E sono 1.8 milioni i passeggeri controllati negli aeroporti italiani dal 5 febbraio ad oggi per fronteggiare l’emergenza coronavirus

È decollato un’ora fa il Boeing dell’Aeronautica Militare che andrà a recuperare in Giappone gli italiani bloccati da giorni sulla Diamond Princess. «Al lavoro per i nostri connazionali che presto torneranno in Italia e verranno sottoposti allo specifico protocollo sanitario. Monitoriamo h24 l’evoluzione dei fatti» ha scritto il ministro degli Esteri Luigi Di Maio.

Primo caso di coronavirus in Africa verso guarigione

Intanto il primo caso di Coronavirus in Africa, registrato in Egitto, è in via di guarigione: gli ultimi test, infatti, risultano negativi al Covid-19, come reso noto dal ministero della sanità egiziana e dall’Oms. Il paziente, un cittadino cinese, sarà giudicato completamente fuori pericolo solo tra 14 giorni.

1,8 milioni di passeggeri controllati

15.649 i voli e 1.831.519 i passeggeri monitorati dal 5 febbraio ad oggi in relazione all’emergenza coronavirus, come previsto all’ordinanza del capo del Dipartimento della Protezione Civile Angelo Borrelli. I controlli sanitari dei passeggeri prevedono la rilevazione della temperatura corporea tramite termometri laser e, laddove presenti, termoscanner.

La situazione in Toscana

«I cittadini cinesi rientrati in Toscana negli ultimi due mesi sono circa 1300, segnalati all’Azienda sanitaria, e sono in isolamento domiciliare volontario ed oggetto di sorveglianza attiva da parte del Dipartimento di prevenzione. Gli altri cittadini che si sono recati in Cina per trascorrere le festività del Capodanno sono attualmente bloccati dalle autorità cinesi», questa la nota dell’Asl Toscana centro che ha fatto il punto sui rientri degli orientali. Ancora, però, ci «sono 364 bambini in isolamento» volontario a casa con le famiglie: di queste 120 «hanno superato il periodo di 14 giorni di isolamento previsto dalla circolare ministeriale».
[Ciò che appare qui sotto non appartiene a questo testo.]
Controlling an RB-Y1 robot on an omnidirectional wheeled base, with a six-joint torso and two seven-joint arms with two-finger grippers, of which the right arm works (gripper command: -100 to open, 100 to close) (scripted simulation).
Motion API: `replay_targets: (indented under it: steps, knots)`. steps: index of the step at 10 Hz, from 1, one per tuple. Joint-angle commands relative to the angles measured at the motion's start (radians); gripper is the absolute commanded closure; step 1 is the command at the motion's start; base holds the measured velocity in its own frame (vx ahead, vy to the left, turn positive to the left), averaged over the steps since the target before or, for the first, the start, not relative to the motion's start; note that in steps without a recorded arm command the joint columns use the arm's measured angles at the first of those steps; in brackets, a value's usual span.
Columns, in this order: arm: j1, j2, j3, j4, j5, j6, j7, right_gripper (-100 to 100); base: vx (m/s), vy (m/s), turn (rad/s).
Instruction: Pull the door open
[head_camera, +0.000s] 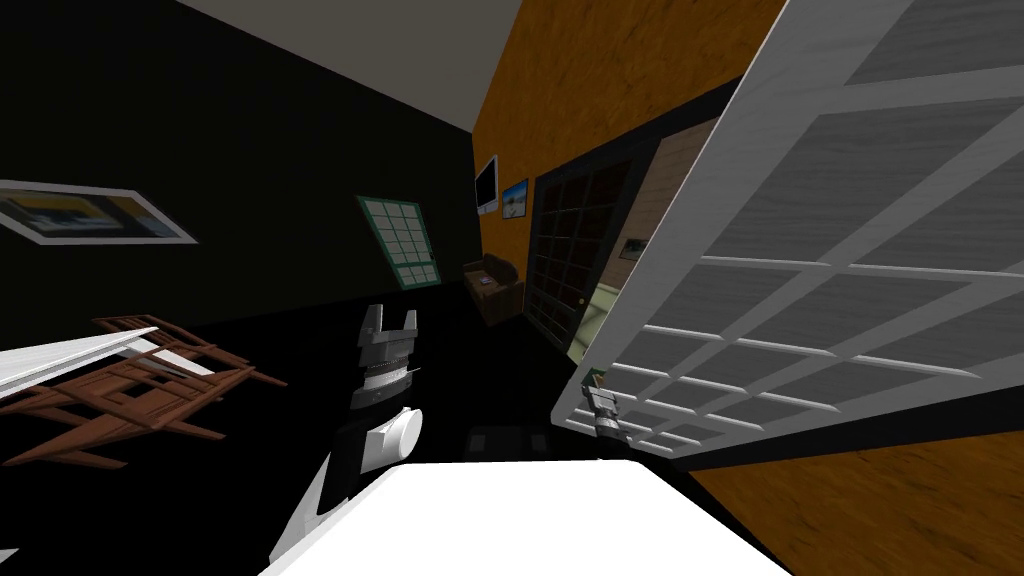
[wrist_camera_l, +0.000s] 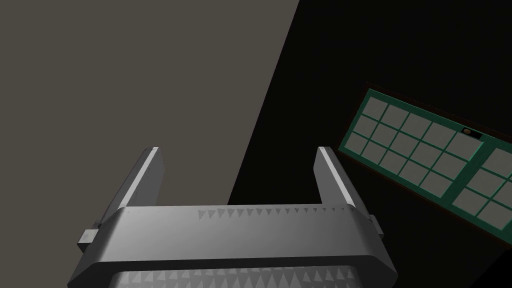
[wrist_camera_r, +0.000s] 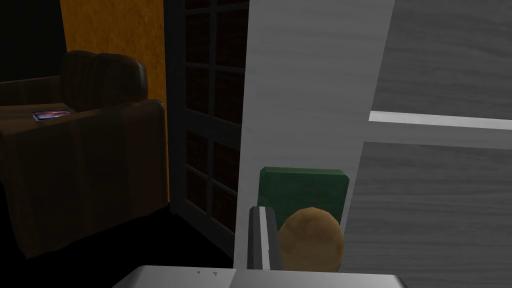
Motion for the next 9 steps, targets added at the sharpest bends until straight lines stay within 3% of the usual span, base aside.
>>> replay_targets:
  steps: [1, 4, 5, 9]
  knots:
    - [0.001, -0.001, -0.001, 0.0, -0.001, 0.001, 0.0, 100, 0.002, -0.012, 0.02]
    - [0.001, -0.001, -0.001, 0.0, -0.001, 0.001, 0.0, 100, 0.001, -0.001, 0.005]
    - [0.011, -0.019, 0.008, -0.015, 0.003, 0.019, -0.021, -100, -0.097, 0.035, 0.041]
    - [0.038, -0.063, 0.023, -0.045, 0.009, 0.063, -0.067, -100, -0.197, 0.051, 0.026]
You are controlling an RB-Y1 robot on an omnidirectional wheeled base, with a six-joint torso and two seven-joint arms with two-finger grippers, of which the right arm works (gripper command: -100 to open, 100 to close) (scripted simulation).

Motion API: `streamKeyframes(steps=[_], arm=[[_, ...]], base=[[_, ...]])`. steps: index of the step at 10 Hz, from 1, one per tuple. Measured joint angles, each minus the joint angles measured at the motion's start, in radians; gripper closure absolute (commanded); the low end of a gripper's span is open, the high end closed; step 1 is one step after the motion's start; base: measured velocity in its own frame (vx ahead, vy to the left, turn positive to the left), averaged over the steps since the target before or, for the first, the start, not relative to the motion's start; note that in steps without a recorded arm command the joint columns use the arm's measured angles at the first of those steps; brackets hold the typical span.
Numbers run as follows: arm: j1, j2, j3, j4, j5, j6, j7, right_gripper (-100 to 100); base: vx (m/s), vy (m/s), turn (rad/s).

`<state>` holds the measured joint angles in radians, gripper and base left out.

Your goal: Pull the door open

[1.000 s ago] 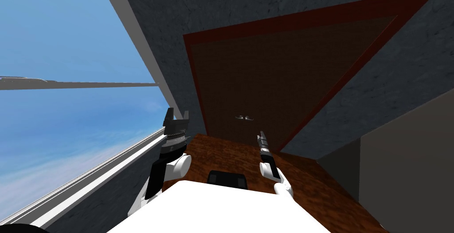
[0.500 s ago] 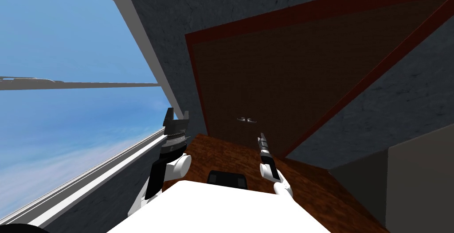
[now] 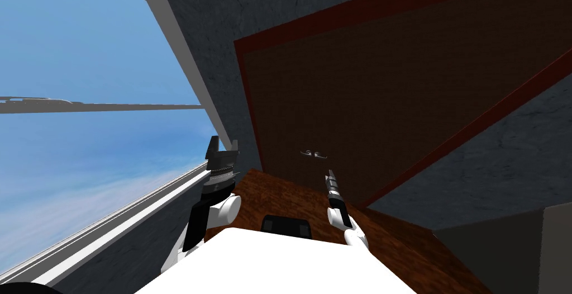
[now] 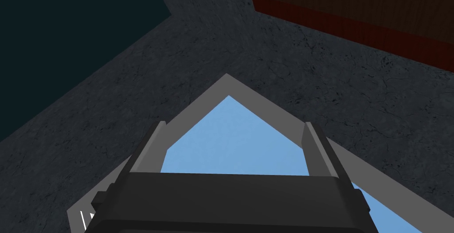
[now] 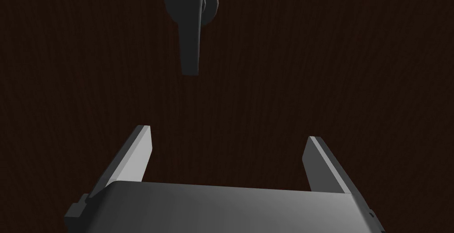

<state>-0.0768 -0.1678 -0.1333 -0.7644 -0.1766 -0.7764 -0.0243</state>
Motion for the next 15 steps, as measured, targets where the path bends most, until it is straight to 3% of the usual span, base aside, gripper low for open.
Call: streamKeyframes(steps=[2,5,9,10,12,14,15], arm=[[-0.032,-0.008,-0.005,0.081,-0.009,-0.024,-0.002,-100],[-0.040,-0.007,-0.012,0.119,-0.020,-0.024,0.005,-100],[-0.064,-0.012,-0.016,0.180,-0.027,-0.044,0.004,-100],[-0.021,-0.021,-0.027,0.131,-0.033,-0.022,0.005,-100],[-0.032,-0.064,-0.042,0.212,-0.044,-0.056,-0.020,-100],[-0.004,-0.088,-0.061,0.227,-0.055,-0.064,-0.033,-100],[-0.005,-0.109,-0.068,0.267,-0.060,-0.082,-0.046,-100]], base=[[0.098,-0.026,0.137],[0.079,-0.033,0.051],[0.036,-0.013,0.014],[-0.001,0.021,-0.030],[0.018,0.023,-0.007],[0.046,0.012,-0.002],[0.042,0.005,0.001]])
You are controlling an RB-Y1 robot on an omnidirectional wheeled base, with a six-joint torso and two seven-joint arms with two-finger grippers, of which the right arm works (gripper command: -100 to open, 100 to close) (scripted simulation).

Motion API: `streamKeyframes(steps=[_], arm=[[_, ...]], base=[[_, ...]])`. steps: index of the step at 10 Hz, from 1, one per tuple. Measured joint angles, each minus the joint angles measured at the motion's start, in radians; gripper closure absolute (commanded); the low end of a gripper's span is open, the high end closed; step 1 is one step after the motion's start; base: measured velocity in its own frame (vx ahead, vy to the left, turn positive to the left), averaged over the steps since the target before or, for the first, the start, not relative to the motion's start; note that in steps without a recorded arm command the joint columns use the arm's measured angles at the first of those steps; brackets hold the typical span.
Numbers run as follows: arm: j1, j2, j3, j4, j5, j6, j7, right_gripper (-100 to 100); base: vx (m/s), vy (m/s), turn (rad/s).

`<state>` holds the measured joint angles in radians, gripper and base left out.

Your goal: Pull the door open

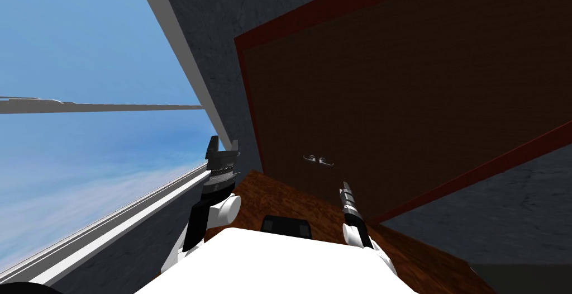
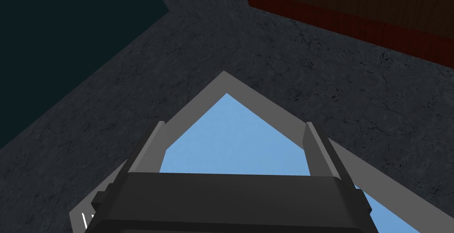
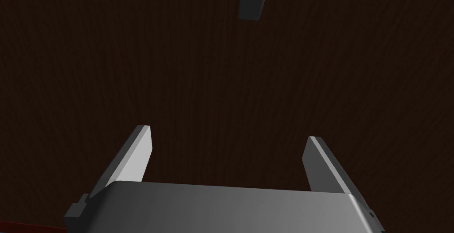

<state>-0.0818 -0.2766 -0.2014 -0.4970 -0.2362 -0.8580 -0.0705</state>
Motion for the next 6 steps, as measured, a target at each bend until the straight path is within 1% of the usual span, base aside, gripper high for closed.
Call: streamKeyframes(steps=[1,2,3,4,5,6], arm=[[0.014,-0.003,-0.005,-0.012,-0.003,0.000,-0.003,-100],[0.023,-0.002,-0.007,-0.031,-0.004,0.010,0.000,-100],[0.027,-0.018,-0.015,-0.007,-0.009,0.001,-0.007,-100],[0.056,-0.025,-0.024,-0.040,-0.015,0.011,-0.011,-100],[0.059,-0.041,-0.027,-0.026,-0.018,0.006,-0.023,-100],[0.064,-0.051,-0.029,-0.022,-0.020,0.001,-0.035,-100]], base=[[0.021,0.000,0.001],[0.076,-0.003,0.031],[0.104,-0.020,0.040],[0.144,-0.045,0.075],[0.189,-0.076,0.078],[0.192,-0.070,0.099]])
Verona, -70% nei ristoranti cinesi

Da Verona si apprende che la psicosi da coronavirus sta mettendo in ginocchio le attività commerciali, così come a Milano e Roma. Nello specifico, si registra un calo del 70% nei ristoranti cinesi, come riferito dal presidente di Confcommercio Verona, Paolo Arena. «Preoccupazione è stata manifestata anche nel settore della moda: lo scontrino medio di un turista cinese è ormai pari a 1.200 euro e le difficoltà negli approvvigionamenti del tessile rischiano di bloccare la filiera. Anche il settore del mobile e della tecnologia, con tutta la componentistica, sono a rischio. Per tutti questi motivi il 26 febbraio in un ristorante cinese del centro storico si svolgerà una serata conviviale organizzata da Confcommercio Verona per dimostrare che non c’è nessun pericolo e quale momento di solidarietà, contro ogni forma di intolleranza» ha dichiarato.
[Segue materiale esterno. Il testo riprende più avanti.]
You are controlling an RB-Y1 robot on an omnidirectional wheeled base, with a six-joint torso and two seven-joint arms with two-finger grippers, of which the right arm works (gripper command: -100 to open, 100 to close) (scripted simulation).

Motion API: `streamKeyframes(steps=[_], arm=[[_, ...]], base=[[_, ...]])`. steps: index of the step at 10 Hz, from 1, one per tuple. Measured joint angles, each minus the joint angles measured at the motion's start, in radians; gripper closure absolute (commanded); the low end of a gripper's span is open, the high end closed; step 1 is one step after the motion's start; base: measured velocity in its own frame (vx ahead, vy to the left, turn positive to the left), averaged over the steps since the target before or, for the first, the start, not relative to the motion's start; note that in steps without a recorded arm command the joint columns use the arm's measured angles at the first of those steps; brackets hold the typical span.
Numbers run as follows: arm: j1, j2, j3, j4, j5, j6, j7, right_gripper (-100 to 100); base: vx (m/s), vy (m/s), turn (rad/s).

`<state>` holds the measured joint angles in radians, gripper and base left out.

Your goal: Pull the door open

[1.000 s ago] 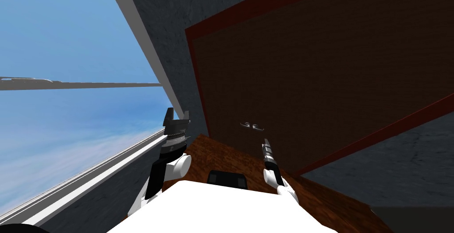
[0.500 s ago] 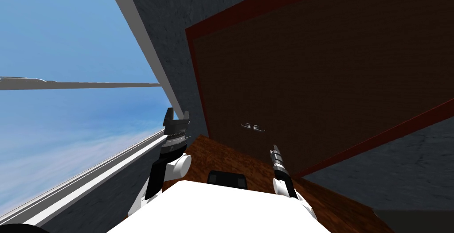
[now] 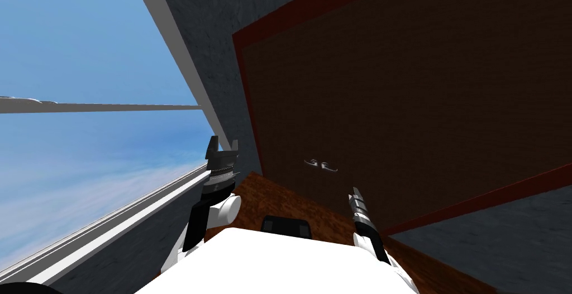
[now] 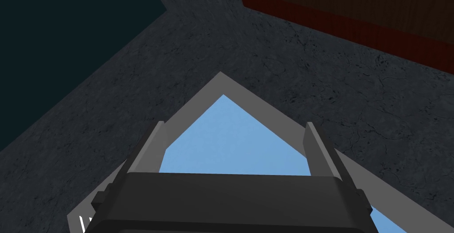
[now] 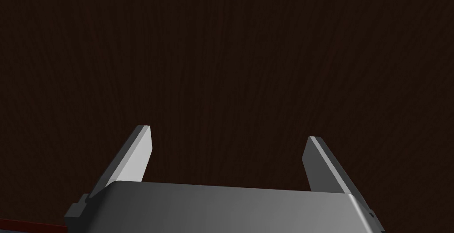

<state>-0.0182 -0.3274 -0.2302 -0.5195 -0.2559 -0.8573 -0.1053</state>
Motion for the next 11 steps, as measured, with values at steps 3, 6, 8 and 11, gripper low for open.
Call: streamKeyframes(steps=[3,6,8,11], arm=[[-0.008,0.008,0.014,-0.013,0.006,-0.010,-0.015,-100],[-0.054,0.025,0.043,0.000,0.021,-0.027,-0.028,-100],[-0.055,0.026,0.043,-0.001,0.021,-0.027,-0.029,100],[-0.055,0.028,0.045,0.000,0.022,-0.026,-0.028,100]], base=[[0.178,-0.044,0.158],[0.141,0.037,0.096],[-0.009,-0.002,0.003],[-0.010,-0.002,0.006]])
Serbia, -60% di prenotazioni di turisti cinesi

In Serbia, invece, sono state cancellate quasi il 60% delle prenotazioni di gruppi di turisti cinesi per febbraio e marzo, come dichiarato dal ministro del commercio, turismo e telecomunicazioni Rasim Ljajic che ha parlato alla tv pubblica Rts. I turisti cinesi sono balzati ai primi posti negli arrivi in Serbia negli ultimi anni.